Masters Theses

Date of Award


Degree Type


Degree Name

Master of Science



Major Professor

Marianne Breinig

Committee Members

Mike Guidry, Eirik Endeve, Sean Lindsay


This thesis presents results of explicit asymptotic calculations applied to neutrino-electron collisions in the neutrino transport problem; a problem that is generally solved using implicit methods when simulating core collapsed supernovae. It is shown that the explicit asymptotic method provides stable solutions to these stiff systems of equations while also yielding comparative accuracy and time stepping to standard implicit treatments such as Backward Euler, Fixed Point Iteration, and Anderson Accelerated Fixed Point.
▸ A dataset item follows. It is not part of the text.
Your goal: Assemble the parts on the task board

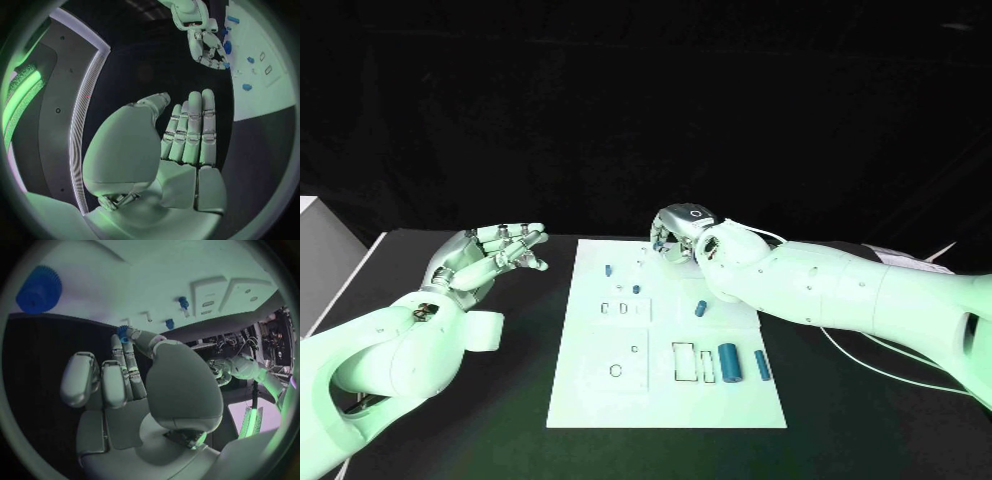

Because implicit methods are found to be less efficient for large systems of stiff, coupled equations, these results could help cut costs in solving this problem while also serving as a baseline for what the method can be used for in other scientific contexts; much the same as with the thermonuclear network calculations detailed by Guidry [5]. The particular algorithm detailed in this thesis is only applied to a simplified problem using the spatially homogenous transport equation where we consider relaxation problems. When using our time stepping algorithm that limits the error with each iteration, explicit asymptotic generates results that are competitive even for large time steps given a sufficient choice of parameters.